Across the whole listing, filter for the string "robot" and copy every line that has it.

RECORDED INFORMATION below:

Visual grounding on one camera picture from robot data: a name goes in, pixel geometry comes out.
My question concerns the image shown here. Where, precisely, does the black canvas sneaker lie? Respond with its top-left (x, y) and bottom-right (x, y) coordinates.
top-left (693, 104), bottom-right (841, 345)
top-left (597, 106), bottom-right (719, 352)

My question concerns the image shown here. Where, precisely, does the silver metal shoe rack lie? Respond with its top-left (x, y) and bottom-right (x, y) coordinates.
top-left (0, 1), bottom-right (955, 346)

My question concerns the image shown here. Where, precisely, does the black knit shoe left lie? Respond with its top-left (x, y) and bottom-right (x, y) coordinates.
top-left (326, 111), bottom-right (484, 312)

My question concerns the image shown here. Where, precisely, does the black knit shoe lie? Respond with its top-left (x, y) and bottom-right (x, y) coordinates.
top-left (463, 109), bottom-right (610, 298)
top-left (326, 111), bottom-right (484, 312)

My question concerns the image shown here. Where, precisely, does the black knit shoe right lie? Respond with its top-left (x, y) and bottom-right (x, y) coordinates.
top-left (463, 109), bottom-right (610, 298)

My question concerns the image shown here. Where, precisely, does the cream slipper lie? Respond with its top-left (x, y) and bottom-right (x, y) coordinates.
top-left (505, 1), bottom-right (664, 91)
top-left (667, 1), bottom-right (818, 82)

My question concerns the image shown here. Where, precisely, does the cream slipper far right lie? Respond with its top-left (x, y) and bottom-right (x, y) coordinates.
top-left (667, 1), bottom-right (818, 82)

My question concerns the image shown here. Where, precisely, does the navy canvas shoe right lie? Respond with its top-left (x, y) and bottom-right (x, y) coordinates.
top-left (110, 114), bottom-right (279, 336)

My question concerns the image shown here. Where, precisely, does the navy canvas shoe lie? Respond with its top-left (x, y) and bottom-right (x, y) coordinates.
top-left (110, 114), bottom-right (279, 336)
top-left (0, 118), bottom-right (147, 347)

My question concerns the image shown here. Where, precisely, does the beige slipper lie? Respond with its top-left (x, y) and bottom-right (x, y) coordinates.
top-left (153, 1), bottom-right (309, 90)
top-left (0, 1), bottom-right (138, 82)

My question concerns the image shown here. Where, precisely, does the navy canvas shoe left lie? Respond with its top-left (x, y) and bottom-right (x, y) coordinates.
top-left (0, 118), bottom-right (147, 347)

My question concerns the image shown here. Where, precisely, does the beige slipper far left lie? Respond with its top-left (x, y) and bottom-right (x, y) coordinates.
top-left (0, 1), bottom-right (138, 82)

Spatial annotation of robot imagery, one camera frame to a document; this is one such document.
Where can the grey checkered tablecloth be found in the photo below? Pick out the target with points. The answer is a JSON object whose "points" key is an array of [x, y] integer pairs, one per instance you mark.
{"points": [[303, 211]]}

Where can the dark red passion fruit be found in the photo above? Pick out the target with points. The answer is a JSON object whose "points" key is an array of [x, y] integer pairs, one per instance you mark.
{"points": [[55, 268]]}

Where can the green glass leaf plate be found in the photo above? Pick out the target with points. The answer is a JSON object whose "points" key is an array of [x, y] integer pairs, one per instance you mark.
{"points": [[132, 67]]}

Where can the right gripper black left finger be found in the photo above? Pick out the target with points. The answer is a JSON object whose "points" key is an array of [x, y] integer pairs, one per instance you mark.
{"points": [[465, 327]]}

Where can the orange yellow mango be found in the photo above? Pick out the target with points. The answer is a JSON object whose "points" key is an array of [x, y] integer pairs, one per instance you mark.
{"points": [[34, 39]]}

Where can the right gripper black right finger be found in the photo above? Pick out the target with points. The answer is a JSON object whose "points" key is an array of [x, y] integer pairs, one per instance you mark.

End of RECORDED INFORMATION.

_EXERCISE RESULT_
Visual grounding on one camera picture from robot data: a name goes in, pixel geometry comes out.
Spatial annotation of robot imagery, one camera frame to a document; this is one such document.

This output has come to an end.